◆ WORK TO BE COMPLETED
Copy out all lines in the data below containing the string "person".

***** LISTED RECORDS

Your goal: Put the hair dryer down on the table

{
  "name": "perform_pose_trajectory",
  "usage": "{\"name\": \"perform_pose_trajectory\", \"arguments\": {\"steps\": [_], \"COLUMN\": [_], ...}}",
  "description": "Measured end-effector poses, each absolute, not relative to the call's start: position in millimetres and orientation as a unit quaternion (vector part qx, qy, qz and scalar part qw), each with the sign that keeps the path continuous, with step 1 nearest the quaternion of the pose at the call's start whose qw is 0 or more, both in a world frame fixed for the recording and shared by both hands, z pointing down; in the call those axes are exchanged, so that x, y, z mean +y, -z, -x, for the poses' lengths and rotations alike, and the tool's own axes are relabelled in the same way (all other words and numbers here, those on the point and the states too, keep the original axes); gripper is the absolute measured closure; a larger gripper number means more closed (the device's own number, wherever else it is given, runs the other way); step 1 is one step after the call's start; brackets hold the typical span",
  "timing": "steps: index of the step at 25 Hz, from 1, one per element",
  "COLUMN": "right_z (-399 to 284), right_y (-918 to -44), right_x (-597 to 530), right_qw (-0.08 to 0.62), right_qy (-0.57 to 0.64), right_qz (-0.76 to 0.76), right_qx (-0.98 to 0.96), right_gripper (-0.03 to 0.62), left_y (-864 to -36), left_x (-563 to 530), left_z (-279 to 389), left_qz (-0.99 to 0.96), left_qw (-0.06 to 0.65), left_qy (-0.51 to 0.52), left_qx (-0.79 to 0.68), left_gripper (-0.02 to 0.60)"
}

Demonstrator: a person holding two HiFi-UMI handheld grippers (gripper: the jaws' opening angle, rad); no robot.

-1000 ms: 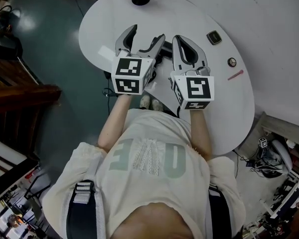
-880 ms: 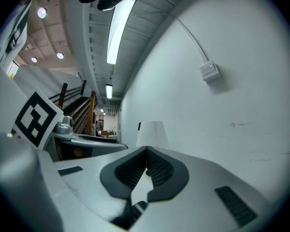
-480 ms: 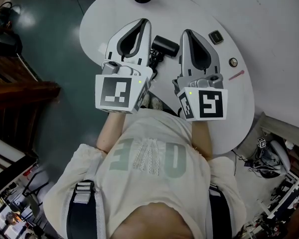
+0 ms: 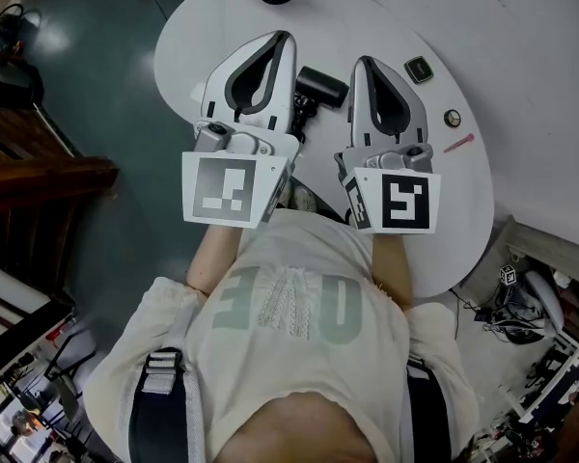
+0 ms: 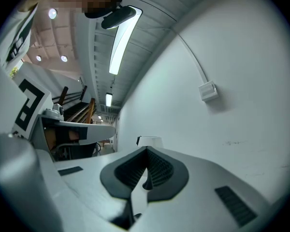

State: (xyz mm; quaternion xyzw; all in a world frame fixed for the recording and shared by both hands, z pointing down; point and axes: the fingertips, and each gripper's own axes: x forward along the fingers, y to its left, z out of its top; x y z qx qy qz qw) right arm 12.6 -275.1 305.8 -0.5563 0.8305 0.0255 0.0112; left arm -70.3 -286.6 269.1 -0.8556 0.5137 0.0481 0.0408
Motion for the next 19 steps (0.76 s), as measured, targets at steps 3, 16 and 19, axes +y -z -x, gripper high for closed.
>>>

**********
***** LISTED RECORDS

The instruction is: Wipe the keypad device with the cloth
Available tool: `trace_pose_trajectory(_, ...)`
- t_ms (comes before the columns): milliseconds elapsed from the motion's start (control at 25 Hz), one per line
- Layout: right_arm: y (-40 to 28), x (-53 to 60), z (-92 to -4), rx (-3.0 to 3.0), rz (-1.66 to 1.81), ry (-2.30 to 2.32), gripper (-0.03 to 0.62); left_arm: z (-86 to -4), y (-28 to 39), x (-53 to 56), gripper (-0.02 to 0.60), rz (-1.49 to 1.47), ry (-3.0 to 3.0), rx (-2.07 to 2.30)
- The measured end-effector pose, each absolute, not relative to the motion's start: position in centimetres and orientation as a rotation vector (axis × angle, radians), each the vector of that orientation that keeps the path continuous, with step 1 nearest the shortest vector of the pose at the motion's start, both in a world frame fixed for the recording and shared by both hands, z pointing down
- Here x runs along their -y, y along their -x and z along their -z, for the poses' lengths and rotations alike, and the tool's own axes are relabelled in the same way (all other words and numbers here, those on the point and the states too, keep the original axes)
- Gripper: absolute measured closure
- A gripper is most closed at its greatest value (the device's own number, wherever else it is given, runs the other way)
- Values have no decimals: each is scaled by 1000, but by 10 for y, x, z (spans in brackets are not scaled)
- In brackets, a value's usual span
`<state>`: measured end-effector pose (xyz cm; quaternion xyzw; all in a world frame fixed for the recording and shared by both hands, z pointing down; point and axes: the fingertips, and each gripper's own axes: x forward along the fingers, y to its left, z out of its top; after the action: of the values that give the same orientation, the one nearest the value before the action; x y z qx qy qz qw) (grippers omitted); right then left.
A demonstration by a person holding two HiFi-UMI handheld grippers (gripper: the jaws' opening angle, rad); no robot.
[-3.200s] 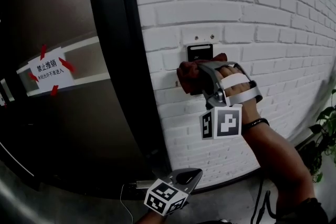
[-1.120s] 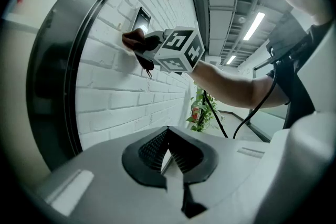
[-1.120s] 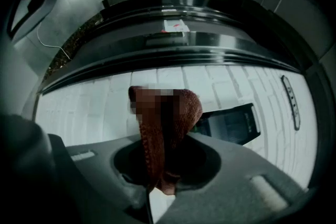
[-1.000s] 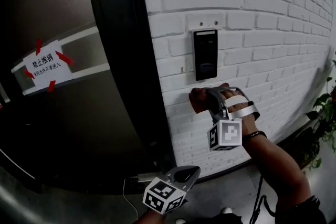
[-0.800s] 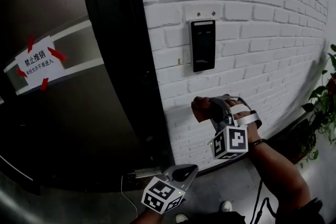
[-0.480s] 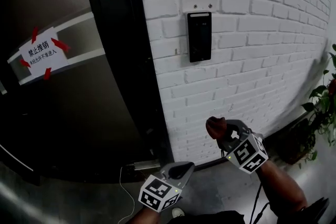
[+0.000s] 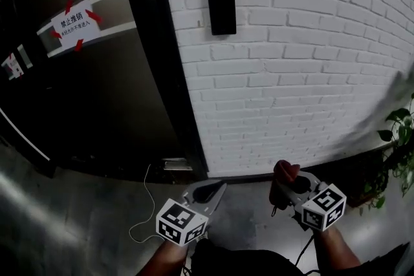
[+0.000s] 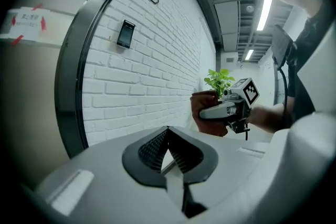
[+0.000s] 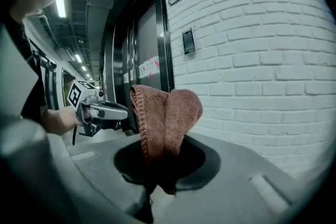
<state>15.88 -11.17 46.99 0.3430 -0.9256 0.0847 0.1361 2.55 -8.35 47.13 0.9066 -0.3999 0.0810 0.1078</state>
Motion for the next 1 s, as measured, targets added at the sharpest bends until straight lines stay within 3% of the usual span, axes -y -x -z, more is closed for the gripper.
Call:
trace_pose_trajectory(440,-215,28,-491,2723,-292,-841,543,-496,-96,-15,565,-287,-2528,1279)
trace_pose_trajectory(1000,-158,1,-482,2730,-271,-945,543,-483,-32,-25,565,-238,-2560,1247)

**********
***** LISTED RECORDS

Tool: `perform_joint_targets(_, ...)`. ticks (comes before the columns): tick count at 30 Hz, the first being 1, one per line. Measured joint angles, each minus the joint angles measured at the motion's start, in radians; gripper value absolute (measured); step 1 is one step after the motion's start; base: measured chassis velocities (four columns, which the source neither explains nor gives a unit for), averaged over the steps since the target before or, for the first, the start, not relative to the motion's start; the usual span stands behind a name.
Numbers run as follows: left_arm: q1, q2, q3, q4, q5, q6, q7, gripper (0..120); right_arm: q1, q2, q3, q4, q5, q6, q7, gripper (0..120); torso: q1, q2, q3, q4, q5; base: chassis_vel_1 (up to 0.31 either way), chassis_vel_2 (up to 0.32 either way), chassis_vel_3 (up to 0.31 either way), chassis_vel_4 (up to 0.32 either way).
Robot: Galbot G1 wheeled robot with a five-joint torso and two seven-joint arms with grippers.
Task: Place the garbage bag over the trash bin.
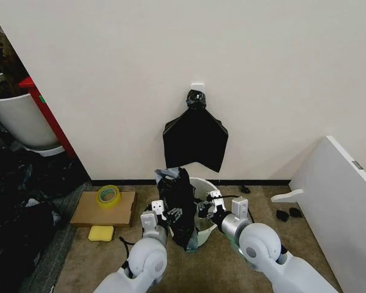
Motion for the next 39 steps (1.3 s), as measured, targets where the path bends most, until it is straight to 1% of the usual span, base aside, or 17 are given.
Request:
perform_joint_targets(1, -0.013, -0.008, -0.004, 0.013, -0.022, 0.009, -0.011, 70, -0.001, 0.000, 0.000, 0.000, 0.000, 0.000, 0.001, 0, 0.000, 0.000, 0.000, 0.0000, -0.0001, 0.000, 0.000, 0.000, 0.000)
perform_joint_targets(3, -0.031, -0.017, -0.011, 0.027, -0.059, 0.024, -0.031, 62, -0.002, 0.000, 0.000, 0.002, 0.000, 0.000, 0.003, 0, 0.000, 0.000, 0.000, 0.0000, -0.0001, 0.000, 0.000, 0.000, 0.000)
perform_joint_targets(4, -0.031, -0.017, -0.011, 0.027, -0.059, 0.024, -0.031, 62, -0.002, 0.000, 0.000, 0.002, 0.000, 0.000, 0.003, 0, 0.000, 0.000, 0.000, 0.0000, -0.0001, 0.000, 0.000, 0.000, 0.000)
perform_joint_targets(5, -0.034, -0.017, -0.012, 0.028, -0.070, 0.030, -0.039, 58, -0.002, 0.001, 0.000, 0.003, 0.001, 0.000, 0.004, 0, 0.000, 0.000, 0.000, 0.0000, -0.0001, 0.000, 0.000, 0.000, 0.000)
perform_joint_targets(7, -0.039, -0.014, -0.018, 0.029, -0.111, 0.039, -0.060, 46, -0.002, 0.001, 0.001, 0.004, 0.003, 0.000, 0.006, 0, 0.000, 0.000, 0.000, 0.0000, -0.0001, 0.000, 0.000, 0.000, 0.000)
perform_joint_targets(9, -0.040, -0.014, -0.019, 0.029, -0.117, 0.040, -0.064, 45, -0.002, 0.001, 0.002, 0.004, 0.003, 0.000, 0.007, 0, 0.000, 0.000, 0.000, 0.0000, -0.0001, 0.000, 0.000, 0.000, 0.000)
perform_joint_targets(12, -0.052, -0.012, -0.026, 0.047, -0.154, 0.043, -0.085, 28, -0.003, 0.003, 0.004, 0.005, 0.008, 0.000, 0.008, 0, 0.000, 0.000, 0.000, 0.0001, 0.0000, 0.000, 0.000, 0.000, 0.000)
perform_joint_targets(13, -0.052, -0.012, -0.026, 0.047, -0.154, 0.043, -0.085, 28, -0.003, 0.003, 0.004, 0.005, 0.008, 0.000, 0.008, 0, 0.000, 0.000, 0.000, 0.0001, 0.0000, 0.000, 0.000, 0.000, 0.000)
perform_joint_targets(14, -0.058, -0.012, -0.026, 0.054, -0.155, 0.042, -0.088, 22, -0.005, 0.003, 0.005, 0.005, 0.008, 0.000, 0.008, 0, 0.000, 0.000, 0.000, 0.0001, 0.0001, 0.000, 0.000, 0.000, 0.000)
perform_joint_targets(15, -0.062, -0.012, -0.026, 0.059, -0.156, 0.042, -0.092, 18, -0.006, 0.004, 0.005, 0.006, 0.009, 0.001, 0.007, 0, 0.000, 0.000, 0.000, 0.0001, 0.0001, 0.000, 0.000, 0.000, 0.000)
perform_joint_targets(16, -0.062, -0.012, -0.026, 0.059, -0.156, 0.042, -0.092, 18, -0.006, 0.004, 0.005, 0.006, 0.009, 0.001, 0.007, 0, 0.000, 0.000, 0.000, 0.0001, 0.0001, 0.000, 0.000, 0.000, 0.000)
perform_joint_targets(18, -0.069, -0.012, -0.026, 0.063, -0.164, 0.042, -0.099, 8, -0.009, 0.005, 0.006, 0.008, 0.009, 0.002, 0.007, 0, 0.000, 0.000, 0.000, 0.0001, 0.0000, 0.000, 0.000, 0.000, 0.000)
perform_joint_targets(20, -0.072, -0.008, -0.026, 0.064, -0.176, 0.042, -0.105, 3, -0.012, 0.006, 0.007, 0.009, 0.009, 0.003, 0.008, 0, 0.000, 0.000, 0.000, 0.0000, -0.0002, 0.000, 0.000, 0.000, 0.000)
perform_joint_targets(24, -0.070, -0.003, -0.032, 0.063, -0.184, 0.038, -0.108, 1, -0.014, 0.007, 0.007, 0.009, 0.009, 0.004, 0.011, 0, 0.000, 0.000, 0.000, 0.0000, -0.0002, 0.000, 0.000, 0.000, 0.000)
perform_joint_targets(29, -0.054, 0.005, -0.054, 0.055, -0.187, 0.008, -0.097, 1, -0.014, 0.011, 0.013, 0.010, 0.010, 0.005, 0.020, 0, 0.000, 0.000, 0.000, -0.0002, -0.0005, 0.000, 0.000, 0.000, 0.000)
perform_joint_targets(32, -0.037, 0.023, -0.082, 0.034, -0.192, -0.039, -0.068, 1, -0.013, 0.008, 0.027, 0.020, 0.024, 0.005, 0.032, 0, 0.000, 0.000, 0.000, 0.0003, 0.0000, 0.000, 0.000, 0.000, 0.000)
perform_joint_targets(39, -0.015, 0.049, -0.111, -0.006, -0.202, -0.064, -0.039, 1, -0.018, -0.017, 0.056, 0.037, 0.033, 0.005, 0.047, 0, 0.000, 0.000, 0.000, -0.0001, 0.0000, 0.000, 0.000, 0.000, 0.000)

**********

◆ SOLUTION
Demonstrator: a person holding two HiFi-UMI handheld grippers (gripper: the jaws' opening angle, rad); no robot.
A demonstration by a person holding two HiFi-UMI handheld grippers (gripper: the jaws' opening angle, rad); no robot.

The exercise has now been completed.